# Velocity and transfer of energy for a body in free fall

I just need to check if my understanding of the transfer of gravitational potential energy to kinetic energy is correct. Is anything wrong below?

Say if a body were suspended at a height h above the surface. It has potential energy $E_P=mgh$. When the body is released from this height, the potential energy is transferred into kinetic energy $E_K=\frac12 mv^2$.

$$mgh = \frac12mv^2$$ $$gh = \frac12v^2$$ $$2gh = v^2$$ $$v = \sqrt{2gh}$$

Is this saying for any object (ignoring the effects of drag) its velocity is the same?

Factoring in drag, we know that drag $\propto$ velocity$^2$. So if the object (falling from the same height) has a greater surface area/size, its drag will be greater and velocity will be less.
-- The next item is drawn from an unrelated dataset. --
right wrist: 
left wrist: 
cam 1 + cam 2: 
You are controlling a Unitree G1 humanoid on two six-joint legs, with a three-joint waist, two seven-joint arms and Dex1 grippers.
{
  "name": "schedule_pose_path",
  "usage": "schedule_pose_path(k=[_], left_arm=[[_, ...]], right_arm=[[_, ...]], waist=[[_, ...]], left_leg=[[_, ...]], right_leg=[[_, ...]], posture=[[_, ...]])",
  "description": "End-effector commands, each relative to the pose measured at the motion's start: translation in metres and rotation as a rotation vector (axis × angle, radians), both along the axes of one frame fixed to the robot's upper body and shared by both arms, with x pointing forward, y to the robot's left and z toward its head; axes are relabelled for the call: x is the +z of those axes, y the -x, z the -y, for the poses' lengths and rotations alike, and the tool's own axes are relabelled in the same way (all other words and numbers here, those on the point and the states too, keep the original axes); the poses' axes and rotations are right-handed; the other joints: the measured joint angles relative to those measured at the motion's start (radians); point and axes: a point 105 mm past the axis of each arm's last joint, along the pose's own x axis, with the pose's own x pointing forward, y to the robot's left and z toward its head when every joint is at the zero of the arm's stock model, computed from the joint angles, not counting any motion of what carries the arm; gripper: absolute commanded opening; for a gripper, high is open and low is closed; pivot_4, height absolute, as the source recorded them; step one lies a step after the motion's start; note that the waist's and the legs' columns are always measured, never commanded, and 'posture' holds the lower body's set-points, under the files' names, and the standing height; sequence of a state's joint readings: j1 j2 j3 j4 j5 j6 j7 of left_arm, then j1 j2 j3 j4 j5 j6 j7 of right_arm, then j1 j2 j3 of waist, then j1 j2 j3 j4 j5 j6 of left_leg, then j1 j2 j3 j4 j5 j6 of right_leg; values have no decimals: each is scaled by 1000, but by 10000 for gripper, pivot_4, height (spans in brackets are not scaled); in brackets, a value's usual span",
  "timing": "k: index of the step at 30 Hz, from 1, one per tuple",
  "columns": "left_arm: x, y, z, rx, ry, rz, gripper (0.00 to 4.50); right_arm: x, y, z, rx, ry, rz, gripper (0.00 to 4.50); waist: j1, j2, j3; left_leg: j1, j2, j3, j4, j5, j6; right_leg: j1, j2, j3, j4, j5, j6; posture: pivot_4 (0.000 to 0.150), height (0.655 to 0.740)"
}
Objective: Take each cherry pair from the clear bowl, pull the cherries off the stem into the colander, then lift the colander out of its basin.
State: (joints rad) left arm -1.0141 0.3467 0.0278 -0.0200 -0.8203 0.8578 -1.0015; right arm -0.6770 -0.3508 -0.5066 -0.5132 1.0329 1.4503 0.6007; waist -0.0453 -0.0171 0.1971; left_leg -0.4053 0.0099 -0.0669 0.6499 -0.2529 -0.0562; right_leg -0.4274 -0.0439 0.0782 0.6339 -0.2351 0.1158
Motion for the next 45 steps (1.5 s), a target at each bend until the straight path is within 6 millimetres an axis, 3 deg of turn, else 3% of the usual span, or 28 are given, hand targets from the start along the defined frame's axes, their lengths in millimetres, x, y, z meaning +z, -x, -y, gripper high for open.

Yes. Gravity is not a force in the Newtonian sense. The potential energy of the body isn't stored in the gravitational field or the Earth, it's in the body itself, in its mass-energy. When you drop the body the potential energy gets converted into kinetic energy, and the mass reduces. When you radiate the kinetic energy away, you're left with a mass deficit, see Wikipedia. So $E_P=mgh$ and $E_K=\frac12 mv^2$ are a little misleading.